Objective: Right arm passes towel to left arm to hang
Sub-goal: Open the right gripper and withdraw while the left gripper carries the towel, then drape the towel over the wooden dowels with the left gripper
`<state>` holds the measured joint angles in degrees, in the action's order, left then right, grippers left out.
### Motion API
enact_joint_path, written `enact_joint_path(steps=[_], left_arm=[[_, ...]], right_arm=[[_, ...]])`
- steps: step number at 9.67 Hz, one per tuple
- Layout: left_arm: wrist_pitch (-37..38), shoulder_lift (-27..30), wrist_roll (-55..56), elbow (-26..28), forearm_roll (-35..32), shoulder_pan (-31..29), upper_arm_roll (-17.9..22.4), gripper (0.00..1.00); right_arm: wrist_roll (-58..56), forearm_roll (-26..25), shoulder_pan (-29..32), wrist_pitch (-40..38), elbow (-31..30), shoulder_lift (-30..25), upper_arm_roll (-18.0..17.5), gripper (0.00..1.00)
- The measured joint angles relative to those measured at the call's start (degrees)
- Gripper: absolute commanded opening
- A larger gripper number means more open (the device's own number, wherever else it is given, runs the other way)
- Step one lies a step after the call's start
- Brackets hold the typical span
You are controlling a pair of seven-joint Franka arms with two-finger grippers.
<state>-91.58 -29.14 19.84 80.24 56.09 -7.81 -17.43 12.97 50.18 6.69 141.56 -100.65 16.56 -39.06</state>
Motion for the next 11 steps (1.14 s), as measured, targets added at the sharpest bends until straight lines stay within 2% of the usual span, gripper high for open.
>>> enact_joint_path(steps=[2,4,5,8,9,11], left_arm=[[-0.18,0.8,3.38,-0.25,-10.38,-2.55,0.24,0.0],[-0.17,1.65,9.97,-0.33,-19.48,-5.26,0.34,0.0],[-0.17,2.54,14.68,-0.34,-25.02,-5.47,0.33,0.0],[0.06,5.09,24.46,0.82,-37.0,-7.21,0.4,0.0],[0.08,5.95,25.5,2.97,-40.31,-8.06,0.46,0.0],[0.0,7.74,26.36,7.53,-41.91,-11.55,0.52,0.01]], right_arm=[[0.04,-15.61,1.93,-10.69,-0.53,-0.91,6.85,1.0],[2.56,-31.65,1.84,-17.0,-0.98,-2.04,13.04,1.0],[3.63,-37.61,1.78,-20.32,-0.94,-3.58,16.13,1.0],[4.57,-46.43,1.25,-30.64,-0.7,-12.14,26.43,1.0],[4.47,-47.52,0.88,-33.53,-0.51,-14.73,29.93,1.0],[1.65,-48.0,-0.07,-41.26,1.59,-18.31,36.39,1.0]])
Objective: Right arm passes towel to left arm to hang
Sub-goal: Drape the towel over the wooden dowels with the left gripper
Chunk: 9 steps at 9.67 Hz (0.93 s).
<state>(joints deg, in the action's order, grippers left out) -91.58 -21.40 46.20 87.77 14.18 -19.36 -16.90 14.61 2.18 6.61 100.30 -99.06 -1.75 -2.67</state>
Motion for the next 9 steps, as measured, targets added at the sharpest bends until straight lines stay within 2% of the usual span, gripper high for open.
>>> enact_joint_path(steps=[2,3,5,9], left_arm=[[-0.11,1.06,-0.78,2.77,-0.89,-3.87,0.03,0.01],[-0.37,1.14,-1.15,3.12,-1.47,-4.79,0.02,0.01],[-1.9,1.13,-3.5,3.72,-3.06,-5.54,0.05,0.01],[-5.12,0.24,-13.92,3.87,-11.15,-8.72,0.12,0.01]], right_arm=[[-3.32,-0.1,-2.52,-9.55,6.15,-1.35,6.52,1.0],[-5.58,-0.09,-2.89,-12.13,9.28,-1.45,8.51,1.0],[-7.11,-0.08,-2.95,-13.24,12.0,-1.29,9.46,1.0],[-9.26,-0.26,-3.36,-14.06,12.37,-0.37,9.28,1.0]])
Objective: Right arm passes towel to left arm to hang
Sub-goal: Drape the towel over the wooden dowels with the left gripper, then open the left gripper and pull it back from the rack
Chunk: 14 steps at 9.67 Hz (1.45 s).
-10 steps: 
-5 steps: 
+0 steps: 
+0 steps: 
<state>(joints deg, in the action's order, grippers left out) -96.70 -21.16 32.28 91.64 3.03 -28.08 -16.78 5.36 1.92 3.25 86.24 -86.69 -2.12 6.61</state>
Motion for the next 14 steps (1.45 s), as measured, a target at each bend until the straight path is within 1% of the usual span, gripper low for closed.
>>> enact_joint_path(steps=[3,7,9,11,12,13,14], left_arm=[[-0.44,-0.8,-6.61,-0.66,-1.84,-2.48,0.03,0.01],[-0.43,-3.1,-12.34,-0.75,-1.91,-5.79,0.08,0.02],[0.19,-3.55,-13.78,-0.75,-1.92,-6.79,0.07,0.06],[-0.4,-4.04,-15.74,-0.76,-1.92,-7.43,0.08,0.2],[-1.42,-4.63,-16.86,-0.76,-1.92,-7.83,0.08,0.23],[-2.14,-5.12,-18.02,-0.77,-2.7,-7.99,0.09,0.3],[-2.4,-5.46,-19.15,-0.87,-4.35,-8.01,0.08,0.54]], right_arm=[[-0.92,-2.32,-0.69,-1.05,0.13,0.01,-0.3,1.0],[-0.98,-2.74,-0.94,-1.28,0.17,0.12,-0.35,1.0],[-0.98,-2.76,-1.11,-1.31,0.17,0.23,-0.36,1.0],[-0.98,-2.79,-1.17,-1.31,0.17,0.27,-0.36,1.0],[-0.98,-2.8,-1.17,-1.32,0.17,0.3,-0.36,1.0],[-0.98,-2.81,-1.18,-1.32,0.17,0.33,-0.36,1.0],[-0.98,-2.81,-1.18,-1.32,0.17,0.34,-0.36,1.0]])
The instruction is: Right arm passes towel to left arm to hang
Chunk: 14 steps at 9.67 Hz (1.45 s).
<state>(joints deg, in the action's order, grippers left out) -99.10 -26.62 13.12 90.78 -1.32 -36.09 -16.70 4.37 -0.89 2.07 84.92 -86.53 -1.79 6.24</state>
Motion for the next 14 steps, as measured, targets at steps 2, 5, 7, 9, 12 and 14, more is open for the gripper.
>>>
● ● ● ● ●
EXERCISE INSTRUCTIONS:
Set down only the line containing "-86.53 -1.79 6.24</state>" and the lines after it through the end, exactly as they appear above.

ANSWER TO THE PROBLEM:
<state>(joints deg, in the action's order, grippers left out) -99.10 -26.62 13.12 90.78 -1.32 -36.09 -16.70 4.37 -0.89 2.07 84.92 -86.53 -1.79 6.24</state>
Motion for the next 14 steps, as measured, targets at steps 2, 5, 7, 9, 12 and 14, more is open for the gripper.
>>>

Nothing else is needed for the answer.